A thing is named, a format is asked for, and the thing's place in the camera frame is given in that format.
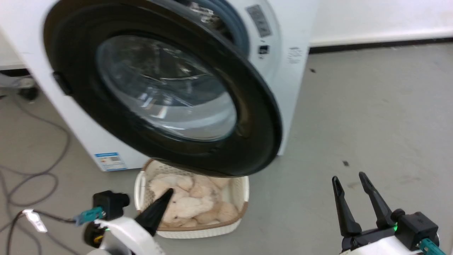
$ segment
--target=laundry basket
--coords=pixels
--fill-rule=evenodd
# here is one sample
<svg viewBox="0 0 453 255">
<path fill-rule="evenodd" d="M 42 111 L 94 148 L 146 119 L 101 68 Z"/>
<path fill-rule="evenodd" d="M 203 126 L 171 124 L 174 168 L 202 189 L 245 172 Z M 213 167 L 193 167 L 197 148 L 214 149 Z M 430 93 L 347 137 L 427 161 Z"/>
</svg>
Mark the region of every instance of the laundry basket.
<svg viewBox="0 0 453 255">
<path fill-rule="evenodd" d="M 148 185 L 154 176 L 160 173 L 174 173 L 186 176 L 195 174 L 165 165 L 157 160 L 150 159 L 135 180 L 134 201 L 138 211 L 146 208 L 153 202 L 153 194 L 148 190 Z M 232 178 L 229 186 L 225 187 L 224 201 L 230 202 L 238 209 L 238 216 L 227 222 L 195 227 L 159 227 L 157 234 L 166 238 L 191 239 L 224 235 L 233 232 L 245 214 L 249 200 L 249 178 Z"/>
</svg>

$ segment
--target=gray floor
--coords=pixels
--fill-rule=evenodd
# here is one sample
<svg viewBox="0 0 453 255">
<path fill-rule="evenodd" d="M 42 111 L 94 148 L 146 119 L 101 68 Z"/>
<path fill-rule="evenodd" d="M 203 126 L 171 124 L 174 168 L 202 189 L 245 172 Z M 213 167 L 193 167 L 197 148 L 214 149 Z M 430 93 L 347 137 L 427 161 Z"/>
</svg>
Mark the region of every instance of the gray floor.
<svg viewBox="0 0 453 255">
<path fill-rule="evenodd" d="M 375 216 L 357 175 L 365 171 L 392 209 L 422 211 L 436 222 L 441 248 L 449 252 L 452 69 L 453 44 L 311 55 L 286 154 L 250 177 L 250 206 L 239 228 L 214 238 L 157 241 L 169 255 L 338 254 L 342 238 L 331 178 L 338 175 L 356 221 L 368 229 Z M 26 107 L 63 124 L 45 97 Z M 0 100 L 0 120 L 1 164 L 37 172 L 62 149 L 61 133 L 23 115 L 10 99 Z M 90 207 L 95 192 L 132 194 L 137 171 L 100 172 L 73 137 L 53 173 L 59 178 L 57 192 L 35 208 L 73 216 Z M 4 174 L 9 189 L 22 179 Z M 38 178 L 13 198 L 32 201 L 48 192 L 51 183 L 50 177 Z M 133 206 L 126 213 L 135 215 Z M 0 225 L 7 221 L 1 209 Z M 82 228 L 45 223 L 80 254 L 90 250 L 82 243 Z M 3 232 L 0 247 L 5 239 Z M 67 254 L 45 235 L 39 239 L 43 254 Z M 13 254 L 36 254 L 36 245 L 18 231 Z"/>
</svg>

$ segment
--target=round glass window
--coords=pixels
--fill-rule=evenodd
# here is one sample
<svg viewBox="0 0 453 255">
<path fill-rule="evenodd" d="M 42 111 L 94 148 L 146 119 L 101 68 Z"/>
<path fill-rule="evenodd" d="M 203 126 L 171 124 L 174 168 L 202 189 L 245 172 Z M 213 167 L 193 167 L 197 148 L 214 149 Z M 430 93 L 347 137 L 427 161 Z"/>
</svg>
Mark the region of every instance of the round glass window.
<svg viewBox="0 0 453 255">
<path fill-rule="evenodd" d="M 230 95 L 191 54 L 135 35 L 112 37 L 96 54 L 106 86 L 154 127 L 195 141 L 222 139 L 233 130 Z"/>
</svg>

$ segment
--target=white washing machine
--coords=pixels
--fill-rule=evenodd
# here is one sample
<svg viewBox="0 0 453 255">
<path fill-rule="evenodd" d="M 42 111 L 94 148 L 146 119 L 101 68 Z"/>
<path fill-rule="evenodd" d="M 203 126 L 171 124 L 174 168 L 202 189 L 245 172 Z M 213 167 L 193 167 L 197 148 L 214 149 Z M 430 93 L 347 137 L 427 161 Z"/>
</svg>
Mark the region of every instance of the white washing machine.
<svg viewBox="0 0 453 255">
<path fill-rule="evenodd" d="M 318 0 L 3 1 L 0 28 L 103 171 L 282 154 Z"/>
</svg>

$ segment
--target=cable tag
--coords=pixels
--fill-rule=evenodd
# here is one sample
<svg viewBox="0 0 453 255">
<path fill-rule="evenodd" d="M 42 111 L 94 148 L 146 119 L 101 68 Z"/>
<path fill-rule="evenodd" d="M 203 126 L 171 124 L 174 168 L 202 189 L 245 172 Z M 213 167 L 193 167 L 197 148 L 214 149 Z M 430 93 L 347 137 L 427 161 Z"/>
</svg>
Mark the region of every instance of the cable tag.
<svg viewBox="0 0 453 255">
<path fill-rule="evenodd" d="M 34 226 L 34 228 L 41 233 L 46 233 L 47 228 L 44 226 L 44 223 L 41 221 L 41 218 L 39 217 L 39 214 L 34 212 L 33 209 L 25 209 L 22 211 L 22 213 L 27 216 L 27 219 L 31 222 L 31 224 Z"/>
</svg>

____

> _Task objective_:
Leave out the pictures, and give all the records again exactly.

> _Completed exercise_:
A thing is named, a format is asked for, and the thing's place in the camera frame is given in that format.
$ segment
--target=laundry basket
--coords=pixels
--fill-rule=evenodd
# here is one sample
<svg viewBox="0 0 453 255">
<path fill-rule="evenodd" d="M 42 111 L 94 148 L 146 119 L 101 68 Z"/>
<path fill-rule="evenodd" d="M 203 126 L 171 124 L 174 168 L 202 189 L 245 172 Z M 213 167 L 193 167 L 197 148 L 214 149 Z M 430 93 L 347 137 L 427 161 Z"/>
</svg>
Mark the region of every instance of the laundry basket.
<svg viewBox="0 0 453 255">
<path fill-rule="evenodd" d="M 148 185 L 154 176 L 160 173 L 174 173 L 186 176 L 195 174 L 165 165 L 157 160 L 150 159 L 135 180 L 134 201 L 138 211 L 146 208 L 153 202 L 153 194 L 148 190 Z M 232 178 L 229 186 L 225 187 L 224 201 L 230 202 L 238 209 L 238 216 L 227 222 L 195 227 L 159 227 L 157 234 L 166 238 L 191 239 L 224 235 L 233 232 L 245 214 L 249 200 L 249 178 Z"/>
</svg>

$ segment
--target=gray floor
--coords=pixels
--fill-rule=evenodd
# here is one sample
<svg viewBox="0 0 453 255">
<path fill-rule="evenodd" d="M 42 111 L 94 148 L 146 119 L 101 68 Z"/>
<path fill-rule="evenodd" d="M 203 126 L 171 124 L 174 168 L 202 189 L 245 172 Z M 213 167 L 193 167 L 197 148 L 214 149 Z M 430 93 L 347 137 L 427 161 Z"/>
</svg>
Mark the region of every instance of the gray floor.
<svg viewBox="0 0 453 255">
<path fill-rule="evenodd" d="M 375 216 L 357 175 L 365 171 L 392 209 L 422 211 L 436 222 L 441 248 L 449 252 L 452 69 L 453 44 L 311 55 L 286 154 L 250 177 L 250 206 L 239 228 L 214 238 L 157 241 L 169 255 L 338 254 L 342 238 L 331 178 L 338 175 L 356 221 L 368 229 Z M 26 107 L 63 124 L 45 97 Z M 0 100 L 0 120 L 1 164 L 37 172 L 62 149 L 61 133 L 23 115 L 10 99 Z M 90 207 L 95 192 L 132 194 L 137 171 L 100 172 L 73 137 L 53 173 L 59 178 L 57 192 L 35 208 L 73 216 Z M 4 174 L 9 189 L 22 179 Z M 38 178 L 13 198 L 32 201 L 48 192 L 51 183 L 50 177 Z M 133 206 L 126 213 L 135 215 Z M 0 225 L 7 221 L 1 209 Z M 82 228 L 45 223 L 80 254 L 90 250 L 82 243 Z M 3 232 L 0 247 L 5 239 Z M 67 254 L 45 235 L 39 239 L 43 254 Z M 13 254 L 36 254 L 36 245 L 18 231 Z"/>
</svg>

$ segment
--target=round glass window
--coords=pixels
--fill-rule=evenodd
# here is one sample
<svg viewBox="0 0 453 255">
<path fill-rule="evenodd" d="M 42 111 L 94 148 L 146 119 L 101 68 Z"/>
<path fill-rule="evenodd" d="M 203 126 L 171 124 L 174 168 L 202 189 L 245 172 Z M 213 167 L 193 167 L 197 148 L 214 149 Z M 430 93 L 347 137 L 427 161 Z"/>
</svg>
Mark the region of every instance of the round glass window.
<svg viewBox="0 0 453 255">
<path fill-rule="evenodd" d="M 230 95 L 191 54 L 135 35 L 112 37 L 96 54 L 106 86 L 154 127 L 195 141 L 222 139 L 233 130 Z"/>
</svg>

$ segment
--target=white washing machine
--coords=pixels
--fill-rule=evenodd
# here is one sample
<svg viewBox="0 0 453 255">
<path fill-rule="evenodd" d="M 42 111 L 94 148 L 146 119 L 101 68 Z"/>
<path fill-rule="evenodd" d="M 203 126 L 171 124 L 174 168 L 202 189 L 245 172 Z M 213 167 L 193 167 L 197 148 L 214 149 Z M 430 93 L 347 137 L 427 161 Z"/>
</svg>
Mark the region of every instance of the white washing machine.
<svg viewBox="0 0 453 255">
<path fill-rule="evenodd" d="M 318 0 L 3 1 L 0 28 L 103 171 L 282 154 Z"/>
</svg>

$ segment
--target=cable tag
--coords=pixels
--fill-rule=evenodd
# here is one sample
<svg viewBox="0 0 453 255">
<path fill-rule="evenodd" d="M 42 111 L 94 148 L 146 119 L 101 68 Z"/>
<path fill-rule="evenodd" d="M 203 126 L 171 124 L 174 168 L 202 189 L 245 172 Z M 213 167 L 193 167 L 197 148 L 214 149 Z M 430 93 L 347 137 L 427 161 Z"/>
</svg>
Mark the region of every instance of the cable tag.
<svg viewBox="0 0 453 255">
<path fill-rule="evenodd" d="M 34 226 L 34 228 L 41 233 L 46 233 L 47 228 L 44 226 L 44 223 L 41 221 L 41 218 L 39 217 L 39 214 L 34 212 L 33 209 L 25 209 L 22 211 L 22 213 L 27 216 L 27 219 L 31 222 L 31 224 Z"/>
</svg>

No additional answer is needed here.